= YOUR TASK =
Reproduce nothing but the lines from the start of the material through the line that includes "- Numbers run", both ends included, and omit every picture.
___
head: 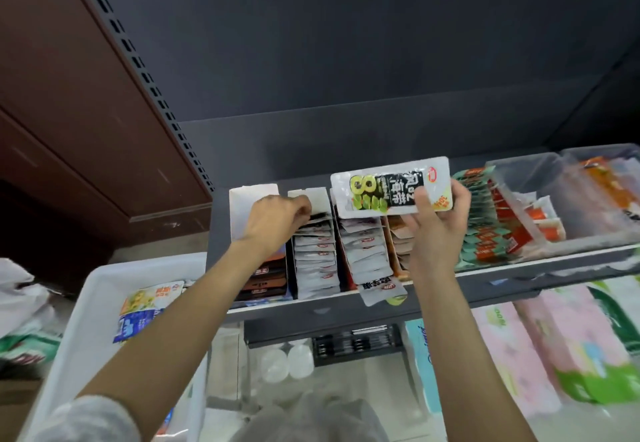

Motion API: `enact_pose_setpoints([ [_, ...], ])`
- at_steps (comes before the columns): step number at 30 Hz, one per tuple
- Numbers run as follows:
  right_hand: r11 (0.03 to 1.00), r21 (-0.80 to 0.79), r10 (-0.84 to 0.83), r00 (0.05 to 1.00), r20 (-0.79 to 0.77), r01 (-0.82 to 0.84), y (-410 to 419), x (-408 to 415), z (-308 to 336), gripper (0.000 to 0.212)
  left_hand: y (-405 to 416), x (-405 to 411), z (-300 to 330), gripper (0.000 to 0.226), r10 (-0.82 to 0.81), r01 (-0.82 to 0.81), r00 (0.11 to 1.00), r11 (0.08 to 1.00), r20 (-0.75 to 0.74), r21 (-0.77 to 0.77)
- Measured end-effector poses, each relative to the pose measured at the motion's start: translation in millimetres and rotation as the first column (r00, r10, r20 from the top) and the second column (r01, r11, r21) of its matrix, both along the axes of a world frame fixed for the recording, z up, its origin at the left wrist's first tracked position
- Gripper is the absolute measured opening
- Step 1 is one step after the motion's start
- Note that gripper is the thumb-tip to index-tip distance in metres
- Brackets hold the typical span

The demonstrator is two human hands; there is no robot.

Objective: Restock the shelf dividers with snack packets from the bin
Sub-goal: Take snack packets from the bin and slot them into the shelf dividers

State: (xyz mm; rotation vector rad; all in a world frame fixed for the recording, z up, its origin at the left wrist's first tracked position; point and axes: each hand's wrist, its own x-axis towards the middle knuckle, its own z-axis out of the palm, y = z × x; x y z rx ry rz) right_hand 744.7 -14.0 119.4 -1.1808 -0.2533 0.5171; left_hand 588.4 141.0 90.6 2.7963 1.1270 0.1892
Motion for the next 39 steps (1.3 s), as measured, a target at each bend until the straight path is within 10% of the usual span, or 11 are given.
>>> enact_pose_setpoints([
  [4,0.995,-0.049,0.100,0.944,0.314,-0.089,32,5,13,0.020,-5,-3,-6,0.032,-0.050,0.049,0.999,0.998,0.009,0.030],
  [9,0.895,-0.408,0.438,0.522,0.732,-0.179,84,-7,-3,0.017,-15,-17,-12,0.025,-0.070,0.066,0.989,0.997,0.127,0.040],
  [20,0.645,-0.739,0.762,-0.104,0.639,0.193,96,-17,-34,0.026,-28,-31,-11,0.022,0.059,-0.050,0.940,0.998,0.335,-0.035],
  [30,0.851,-0.496,0.517,0.112,0.848,-0.174,40,-140,-17,0.029,-54,-190,-8,0.016,0.401,-0.347,0.633,0.912,0.662,-0.220],
  [36,0.500,-0.783,0.839,-0.016,0.543,-0.371,58,-273,-68,0.029,-34,-326,-92,0.021,0.696,-0.521,0.574,0.717,0.431,-0.463],
  [39,0.314,-0.821,0.946,0.081,0.314,-0.477,83,-325,-111,0.026,-16,-367,-136,0.039,0.761,-0.568,0.619,0.604,0.194,-0.559],
])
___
= WRITTEN REPLY =
head: 

Motion API: `enact_pose_setpoints([ [_, ...], ])`
- at_steps (comes before the columns): step number at 30 Hz, one per tuple
- Numbers run as follows:

There is nothing further to this answer.